Malgré les dispositions de la Loi 24.901[14] sur les services obligatoires à fournir par l'État et la sécurité sociale (article 4) et prépayés (article 7 de la loi 26.682), pour soigner les personnes handicapées, le manque de fonds mentionné plus haut se traduit par des réductions et des refus des prestations demandées par les personnes handicapées et leurs familles.[15] Malheureusement, il n'existe pas de statistiques unifiées sur la quantité de personnes handicapées affectées par la réduction ou le refus des prestations demandées dans l'ensemble du pays. Toutefois, ce phénomène est mis en évidence par l’augmentation d’actions judiciaires engagées pour cette raison. Ces statistiques sont enregistrées séparément dans les tribunaux nationaux et dans chaque province du pays, raison pour laquelle elles ne sont pas facilement accessibles et sont généralement très obsolètes. D’ailleurs, vu que de nombreuses familles décident de ne pas faire appel de l'octroi partiel ou du refus de la prestation demandée (pour diverses raisons, comme parce que, financièrement, elles n’ont pas la possibilité économique de recourir à la justice, ou parce qu’elles ignorent leur droit à réclamer), les données relatives aux actions en justice ne sont pas représentatives des expériences des personnes privées de services. Par conséquent, il est très difficile de déterminer le nombre total de personnes lésées par le manque de services. Or, dans de nombreux cas, ces refus ne sont pas fondés.

Malheureusement, les personnes qui font les frais de la crise de financement du système sont les professionnels et les centres médicaux et/ou thérapeutiques prestataires de services qui, étranglés financièrement, ne peuvent se consacrer dignement à leurs clients et finissent par prodiguer des soins à titre privé ou en sollicitant d'autres domaines de la médecine pour fournir certaines prestations. Un autre groupe qui subit les conséquences de cette crise sont les personnes handicapées (et leurs familles) qui ne peuvent donc pas accéder à un traitement de qualité, avec les professionnels appropriés dont elles ont besoin, conformément au plan de traitement indiqué par le médecin généraliste de l'équipe de soutien.
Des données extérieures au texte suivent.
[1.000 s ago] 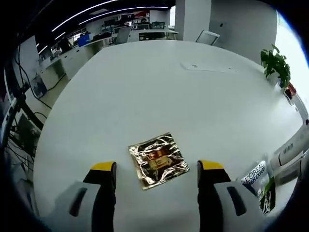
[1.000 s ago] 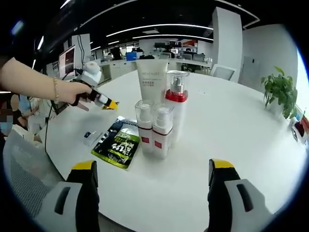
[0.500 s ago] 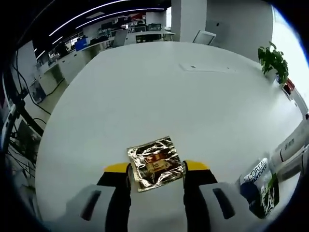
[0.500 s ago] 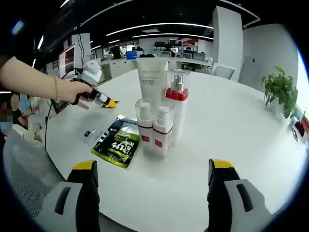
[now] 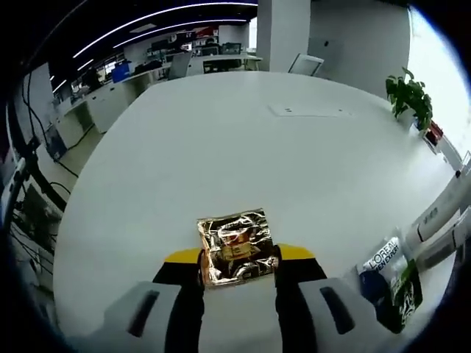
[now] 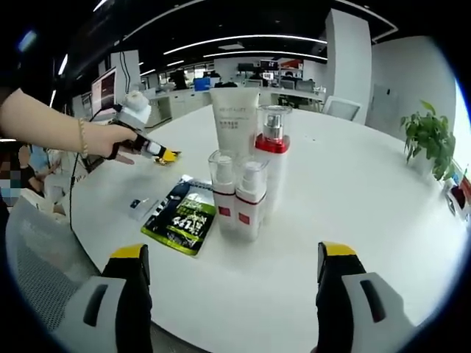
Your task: Arrange the skincare products in the storage area until every visible bottle or jar stands upright without overlapping.
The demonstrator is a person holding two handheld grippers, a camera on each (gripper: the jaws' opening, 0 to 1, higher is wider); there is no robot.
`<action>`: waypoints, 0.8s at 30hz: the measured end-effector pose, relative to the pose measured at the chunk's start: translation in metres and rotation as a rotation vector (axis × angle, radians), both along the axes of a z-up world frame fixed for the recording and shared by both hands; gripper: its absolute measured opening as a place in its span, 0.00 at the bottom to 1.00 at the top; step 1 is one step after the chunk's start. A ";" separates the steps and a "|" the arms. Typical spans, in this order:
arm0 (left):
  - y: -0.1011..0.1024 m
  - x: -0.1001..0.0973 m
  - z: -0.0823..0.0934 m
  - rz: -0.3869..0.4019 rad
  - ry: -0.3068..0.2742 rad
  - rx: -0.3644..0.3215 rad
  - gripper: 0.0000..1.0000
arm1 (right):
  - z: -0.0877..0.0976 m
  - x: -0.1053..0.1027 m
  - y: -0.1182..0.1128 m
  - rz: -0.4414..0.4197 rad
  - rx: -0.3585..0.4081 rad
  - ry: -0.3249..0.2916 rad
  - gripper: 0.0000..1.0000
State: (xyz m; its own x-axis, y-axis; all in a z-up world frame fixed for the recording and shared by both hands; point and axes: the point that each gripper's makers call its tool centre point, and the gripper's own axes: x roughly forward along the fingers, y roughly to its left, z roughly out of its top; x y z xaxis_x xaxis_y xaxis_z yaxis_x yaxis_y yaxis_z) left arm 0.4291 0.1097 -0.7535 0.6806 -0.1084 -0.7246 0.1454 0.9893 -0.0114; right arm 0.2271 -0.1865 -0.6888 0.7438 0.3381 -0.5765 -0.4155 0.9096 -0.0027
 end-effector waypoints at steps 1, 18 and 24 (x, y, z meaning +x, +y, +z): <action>-0.001 0.000 0.000 -0.007 -0.006 -0.003 0.31 | 0.000 0.000 0.000 0.002 0.000 -0.001 0.94; -0.019 -0.049 0.026 -0.128 -0.064 0.012 0.31 | 0.006 0.001 0.004 0.012 0.024 -0.024 0.93; -0.034 -0.067 0.036 -0.183 -0.087 0.016 0.31 | 0.010 0.000 0.007 0.021 0.028 -0.036 0.92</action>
State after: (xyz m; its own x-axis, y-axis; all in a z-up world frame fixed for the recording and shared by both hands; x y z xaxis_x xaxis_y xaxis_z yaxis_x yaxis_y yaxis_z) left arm 0.3622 0.0759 -0.7177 0.7106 -0.2248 -0.6667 0.3223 0.9463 0.0244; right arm 0.2271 -0.1800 -0.6792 0.7568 0.3694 -0.5393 -0.4343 0.9007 0.0076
Dans le cas du soutien scolaire (professeurs d'inclusion ou centres d'inclusion), l'offre est rare et ne peut satisfaire la forte demande des familles qui ont besoin de ce soutien vital pour l'inclusion scolaire[16]. Tous ces éléments, en particulier dans les domaines de la santé et de l'éducation, ont un impact substantiel sur la viabilité financière de l'ensemble du système de prestations.
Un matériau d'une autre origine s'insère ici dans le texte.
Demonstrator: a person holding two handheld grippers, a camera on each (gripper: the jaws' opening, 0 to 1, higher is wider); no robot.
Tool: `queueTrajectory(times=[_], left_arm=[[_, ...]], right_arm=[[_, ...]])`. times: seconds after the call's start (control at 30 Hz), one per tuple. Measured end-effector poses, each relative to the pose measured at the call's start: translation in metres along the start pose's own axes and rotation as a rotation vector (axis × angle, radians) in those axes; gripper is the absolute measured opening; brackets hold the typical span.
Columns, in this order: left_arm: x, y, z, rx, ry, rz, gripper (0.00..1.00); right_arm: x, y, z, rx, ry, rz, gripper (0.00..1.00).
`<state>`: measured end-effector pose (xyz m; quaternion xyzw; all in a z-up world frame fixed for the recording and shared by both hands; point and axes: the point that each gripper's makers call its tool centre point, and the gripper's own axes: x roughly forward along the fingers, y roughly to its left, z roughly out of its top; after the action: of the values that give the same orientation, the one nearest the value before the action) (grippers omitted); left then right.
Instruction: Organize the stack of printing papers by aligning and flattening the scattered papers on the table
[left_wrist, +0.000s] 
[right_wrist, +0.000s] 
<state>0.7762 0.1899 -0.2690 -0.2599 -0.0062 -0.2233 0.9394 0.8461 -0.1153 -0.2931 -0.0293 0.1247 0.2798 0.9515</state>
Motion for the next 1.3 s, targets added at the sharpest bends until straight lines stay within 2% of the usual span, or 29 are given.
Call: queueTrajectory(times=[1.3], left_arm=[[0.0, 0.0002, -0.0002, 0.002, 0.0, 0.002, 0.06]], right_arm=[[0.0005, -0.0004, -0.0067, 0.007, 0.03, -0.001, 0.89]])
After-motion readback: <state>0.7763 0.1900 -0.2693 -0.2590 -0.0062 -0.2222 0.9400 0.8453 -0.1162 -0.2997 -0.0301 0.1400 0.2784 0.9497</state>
Face à cette situation, l'épiscopat argentin[17] a déploré que le domaine de l'éducation « n'occupe pas une place prioritaire dans l'agenda politique ou social » et s’est alarmé du montant des fonds alloués aux programmes d'aide aux personnes handicapées. Le cardinal Mario Poli a averti que « personne ne nie que la situation actuelle de l'économie nationale nécessite une réorganisation des comptes publics, mais les variables d'ajustement ne peuvent pas tomber sur les zones les plus sensibles et vulnérables de la population, dont les effets seraient néfastes[18] ». Les réductions budgétaires exposent « les enfants, les personnes handicapées et le niveau d'éducation obligatoire à de graves conséquences ».

Nous espérons, pour le bien-être général, que cette situation sera surmontée rapidement. Le respect de notre dignité en tant que personnes exige que tous les êtres humains soient traités sur un pied d'égalité et que nous puissions jouir des droits fondamentaux qui découlent du respect de cette dignité.